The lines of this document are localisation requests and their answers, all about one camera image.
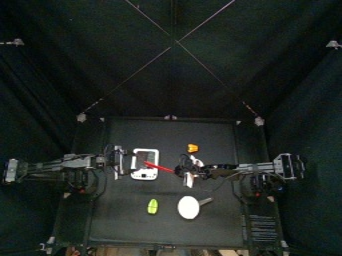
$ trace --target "green object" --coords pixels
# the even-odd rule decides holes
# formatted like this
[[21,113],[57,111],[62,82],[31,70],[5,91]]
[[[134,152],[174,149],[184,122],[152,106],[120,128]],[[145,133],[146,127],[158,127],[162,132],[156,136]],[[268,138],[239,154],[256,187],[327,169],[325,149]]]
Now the green object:
[[156,211],[157,211],[157,201],[154,199],[150,199],[146,206],[146,212],[148,214],[156,214]]

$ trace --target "black fabric wall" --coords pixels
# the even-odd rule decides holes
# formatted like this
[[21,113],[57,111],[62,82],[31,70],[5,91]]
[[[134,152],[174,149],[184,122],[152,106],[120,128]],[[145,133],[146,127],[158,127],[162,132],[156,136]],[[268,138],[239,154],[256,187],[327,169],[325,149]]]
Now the black fabric wall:
[[281,198],[280,213],[288,241],[315,255],[340,255],[342,248],[340,67],[342,51],[331,50],[267,122],[271,157],[288,152],[308,161],[304,180]]
[[[60,158],[69,152],[74,134],[74,114],[26,54],[15,47],[0,48],[1,165],[9,158],[29,162]],[[6,249],[26,251],[45,242],[56,202],[57,195],[45,185],[0,186],[0,255]]]

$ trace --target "table surface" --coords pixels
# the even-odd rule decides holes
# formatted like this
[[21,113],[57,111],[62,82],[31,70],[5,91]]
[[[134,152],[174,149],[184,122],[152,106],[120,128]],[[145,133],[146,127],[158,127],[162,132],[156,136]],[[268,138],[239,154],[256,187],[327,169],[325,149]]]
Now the table surface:
[[[245,128],[240,125],[237,135],[232,123],[114,120],[96,125],[85,124],[78,130],[74,153],[98,151],[106,143],[121,145],[124,149],[158,149],[160,165],[173,169],[178,154],[185,153],[185,145],[196,143],[200,146],[196,157],[204,164],[233,164],[239,152],[243,159],[251,159],[249,162],[259,159],[255,149],[259,145],[244,143],[249,138],[251,141],[259,140],[259,131],[249,124]],[[193,220],[184,219],[177,212],[177,202],[182,196],[192,196],[197,200],[213,198],[200,207]],[[150,199],[158,203],[154,215],[146,213]],[[76,213],[65,211],[62,214],[68,214],[69,220],[62,220],[60,225],[77,228],[78,224],[72,224]],[[68,240],[66,231],[58,232],[60,240]],[[240,202],[232,195],[228,180],[196,179],[189,189],[182,186],[181,178],[161,171],[153,181],[137,181],[129,176],[114,180],[112,174],[106,175],[105,193],[96,200],[90,218],[89,244],[241,248],[241,233]]]

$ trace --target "orange object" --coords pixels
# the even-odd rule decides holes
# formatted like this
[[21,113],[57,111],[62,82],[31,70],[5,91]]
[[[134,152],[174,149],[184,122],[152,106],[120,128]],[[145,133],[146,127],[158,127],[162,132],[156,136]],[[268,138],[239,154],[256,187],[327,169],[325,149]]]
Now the orange object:
[[197,145],[196,144],[186,144],[186,152],[188,153],[196,153],[198,150]]

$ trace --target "red object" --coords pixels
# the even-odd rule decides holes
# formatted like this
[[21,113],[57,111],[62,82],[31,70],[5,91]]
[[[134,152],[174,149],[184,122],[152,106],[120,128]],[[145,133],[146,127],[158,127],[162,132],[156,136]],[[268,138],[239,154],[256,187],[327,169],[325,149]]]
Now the red object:
[[145,164],[145,166],[152,167],[152,168],[156,168],[157,170],[161,170],[161,171],[164,171],[164,172],[174,173],[173,170],[165,168],[164,166],[154,165],[154,164],[152,164],[152,163],[148,162],[148,161],[144,161],[144,164]]
::::
Work request
Print the listing verbatim; no pictures.

Output for this exercise
The lines of this document are localisation requests and their answers, all about one camera image.
$ trace --target "green object" --coords pixels
# the even-odd rule decides holes
# formatted like this
[[21,113],[57,111],[62,82],[31,70],[5,91]]
[[[134,152],[174,149],[184,122],[152,106],[120,128]],[[145,133],[146,127],[158,127],[162,132],[156,136]],[[268,138],[239,154],[256,187],[327,169],[325,149]]]
Now the green object:
[[156,211],[157,211],[157,201],[154,199],[150,199],[146,206],[146,212],[148,214],[156,214]]

$ trace --target "black fabric wall" --coords pixels
# the even-odd rule decides holes
# formatted like this
[[21,113],[57,111],[62,82],[31,70],[5,91]]
[[[134,152],[174,149],[184,122],[152,106],[120,128]],[[145,133],[146,127],[158,127],[162,132],[156,136]],[[268,138],[239,154],[256,187],[327,169],[325,149]]]
Now the black fabric wall:
[[281,198],[280,213],[288,241],[315,255],[340,255],[342,248],[340,67],[342,51],[331,50],[267,122],[271,157],[288,152],[308,161],[304,180]]
[[[60,158],[69,152],[74,134],[74,114],[26,54],[15,47],[0,48],[1,165],[9,158],[29,162]],[[6,249],[26,251],[45,242],[56,202],[57,195],[45,185],[0,186],[0,255]]]

$ trace --target "table surface" --coords pixels
# the even-odd rule decides holes
# formatted like this
[[21,113],[57,111],[62,82],[31,70],[5,91]]
[[[134,152],[174,149],[184,122],[152,106],[120,128]],[[145,133],[146,127],[158,127],[162,132],[156,136]],[[268,138],[239,154],[256,187],[327,169],[325,149]]]
Now the table surface:
[[[245,128],[240,125],[237,135],[232,123],[114,120],[96,125],[85,124],[78,130],[74,153],[98,151],[106,143],[121,145],[124,149],[158,149],[160,165],[173,169],[178,154],[185,153],[185,145],[196,143],[200,146],[196,157],[204,164],[233,164],[239,152],[243,159],[251,159],[249,162],[259,159],[255,149],[259,145],[244,143],[249,138],[251,141],[259,140],[259,131],[249,124]],[[193,220],[184,219],[177,212],[177,202],[182,196],[192,196],[197,200],[213,198],[200,207]],[[150,199],[158,203],[154,215],[146,213]],[[76,213],[65,211],[62,214],[68,214],[69,220],[62,220],[60,225],[77,228],[78,224],[72,224]],[[68,240],[66,231],[58,232],[60,240]],[[240,202],[232,195],[228,180],[196,179],[189,189],[182,186],[181,178],[161,171],[153,181],[137,181],[129,176],[114,180],[112,174],[106,175],[105,193],[96,200],[90,218],[89,244],[241,248],[241,233]]]

$ trace --target "orange object" --coords pixels
# the even-odd rule decides holes
# formatted like this
[[21,113],[57,111],[62,82],[31,70],[5,91]]
[[[134,152],[174,149],[184,122],[152,106],[120,128]],[[145,133],[146,127],[158,127],[162,132],[156,136]],[[268,138],[239,154],[256,187],[327,169],[325,149]]]
Now the orange object:
[[197,145],[196,144],[186,144],[186,152],[188,153],[196,153],[198,150]]

$ trace --target "red object" --coords pixels
# the even-odd rule decides holes
# formatted like this
[[21,113],[57,111],[62,82],[31,70],[5,91]]
[[[134,152],[174,149],[184,122],[152,106],[120,128]],[[145,133],[146,127],[158,127],[162,132],[156,136]],[[268,138],[239,154],[256,187],[327,169],[325,149]]]
Now the red object:
[[145,164],[145,166],[152,167],[152,168],[156,168],[157,170],[161,170],[161,171],[164,171],[164,172],[174,173],[173,170],[165,168],[164,166],[154,165],[154,164],[152,164],[152,163],[148,162],[148,161],[144,161],[144,164]]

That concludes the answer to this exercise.